*** Dataset records Section Begins ***
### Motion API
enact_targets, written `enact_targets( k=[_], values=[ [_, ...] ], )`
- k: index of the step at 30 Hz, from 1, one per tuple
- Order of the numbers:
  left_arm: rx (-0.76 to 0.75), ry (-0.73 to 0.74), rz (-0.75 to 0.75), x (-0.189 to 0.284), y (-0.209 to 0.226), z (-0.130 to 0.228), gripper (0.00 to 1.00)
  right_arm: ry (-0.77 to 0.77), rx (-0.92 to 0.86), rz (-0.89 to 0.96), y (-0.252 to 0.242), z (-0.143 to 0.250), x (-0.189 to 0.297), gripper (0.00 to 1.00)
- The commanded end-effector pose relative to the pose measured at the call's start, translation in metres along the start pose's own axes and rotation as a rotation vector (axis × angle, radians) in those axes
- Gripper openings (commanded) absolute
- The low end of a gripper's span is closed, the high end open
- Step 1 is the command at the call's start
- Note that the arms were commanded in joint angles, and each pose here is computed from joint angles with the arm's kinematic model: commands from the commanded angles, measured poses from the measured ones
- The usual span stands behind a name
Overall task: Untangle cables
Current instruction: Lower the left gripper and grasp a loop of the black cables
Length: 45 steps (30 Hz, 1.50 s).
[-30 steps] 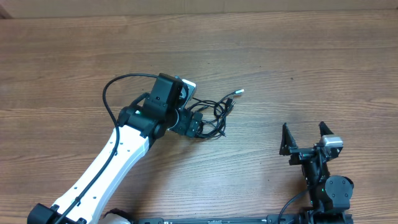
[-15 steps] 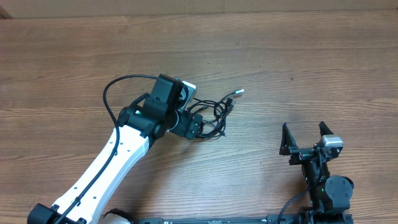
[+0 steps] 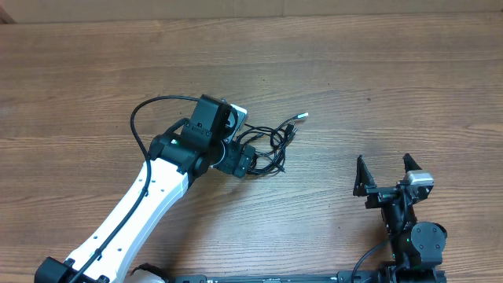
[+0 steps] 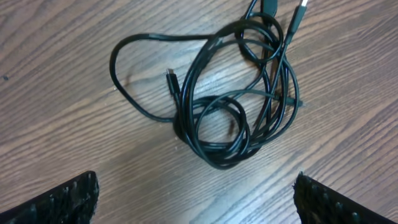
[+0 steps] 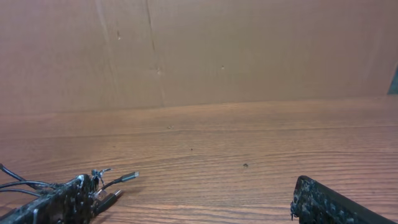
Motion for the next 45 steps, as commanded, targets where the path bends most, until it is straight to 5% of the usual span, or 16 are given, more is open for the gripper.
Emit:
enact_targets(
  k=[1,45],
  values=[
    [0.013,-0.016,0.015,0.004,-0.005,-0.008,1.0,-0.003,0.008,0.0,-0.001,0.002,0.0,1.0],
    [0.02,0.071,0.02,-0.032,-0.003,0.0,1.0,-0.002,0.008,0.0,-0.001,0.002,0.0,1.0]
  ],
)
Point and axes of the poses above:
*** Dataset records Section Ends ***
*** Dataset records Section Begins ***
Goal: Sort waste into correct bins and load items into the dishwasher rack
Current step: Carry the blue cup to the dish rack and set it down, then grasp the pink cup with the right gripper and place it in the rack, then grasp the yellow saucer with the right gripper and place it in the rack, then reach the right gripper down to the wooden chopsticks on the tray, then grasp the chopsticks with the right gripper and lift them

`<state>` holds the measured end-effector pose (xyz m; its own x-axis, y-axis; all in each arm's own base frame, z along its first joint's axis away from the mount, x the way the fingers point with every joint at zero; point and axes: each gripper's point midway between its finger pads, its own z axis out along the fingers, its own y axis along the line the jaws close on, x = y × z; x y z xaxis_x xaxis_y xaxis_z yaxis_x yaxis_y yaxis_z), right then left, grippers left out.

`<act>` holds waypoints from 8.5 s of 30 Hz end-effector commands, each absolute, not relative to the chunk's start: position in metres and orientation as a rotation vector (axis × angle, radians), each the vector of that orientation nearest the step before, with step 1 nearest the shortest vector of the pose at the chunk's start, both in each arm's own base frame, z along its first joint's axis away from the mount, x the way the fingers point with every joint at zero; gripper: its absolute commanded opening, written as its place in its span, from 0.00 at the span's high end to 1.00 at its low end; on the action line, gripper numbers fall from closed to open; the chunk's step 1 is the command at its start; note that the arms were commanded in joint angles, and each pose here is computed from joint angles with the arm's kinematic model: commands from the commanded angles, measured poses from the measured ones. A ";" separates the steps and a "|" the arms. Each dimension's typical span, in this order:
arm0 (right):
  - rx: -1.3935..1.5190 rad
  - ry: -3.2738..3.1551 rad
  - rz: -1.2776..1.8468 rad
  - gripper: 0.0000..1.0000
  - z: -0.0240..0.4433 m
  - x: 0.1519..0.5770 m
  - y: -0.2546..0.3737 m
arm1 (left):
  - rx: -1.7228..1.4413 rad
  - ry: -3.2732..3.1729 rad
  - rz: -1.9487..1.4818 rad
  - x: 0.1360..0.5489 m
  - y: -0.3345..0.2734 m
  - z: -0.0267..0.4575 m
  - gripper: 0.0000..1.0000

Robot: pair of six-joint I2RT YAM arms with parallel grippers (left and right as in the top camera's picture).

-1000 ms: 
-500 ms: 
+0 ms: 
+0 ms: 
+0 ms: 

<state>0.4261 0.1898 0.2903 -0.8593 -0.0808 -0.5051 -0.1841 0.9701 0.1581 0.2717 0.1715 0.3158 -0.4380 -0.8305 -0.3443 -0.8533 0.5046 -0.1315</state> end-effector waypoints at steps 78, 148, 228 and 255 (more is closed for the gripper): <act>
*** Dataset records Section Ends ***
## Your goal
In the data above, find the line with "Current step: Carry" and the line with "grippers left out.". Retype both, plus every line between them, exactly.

## Output for this task
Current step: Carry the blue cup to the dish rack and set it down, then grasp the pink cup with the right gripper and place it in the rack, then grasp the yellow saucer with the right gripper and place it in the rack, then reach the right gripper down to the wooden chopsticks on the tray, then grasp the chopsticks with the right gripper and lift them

`<state>` holds the measured end-effector pose (xyz m; its own x-axis, y-axis; all in each arm's own base frame, z along its first joint's axis away from the mount, x the way the fingers point with every joint at zero; point and axes: each gripper's point midway between its finger pads, its own z axis out along the fingers, its own y axis along the line the jaws close on, x = y × z; x y z xaxis_x xaxis_y xaxis_z yaxis_x yaxis_y yaxis_z), right then left, grippers left out.

What appears above is the complete answer.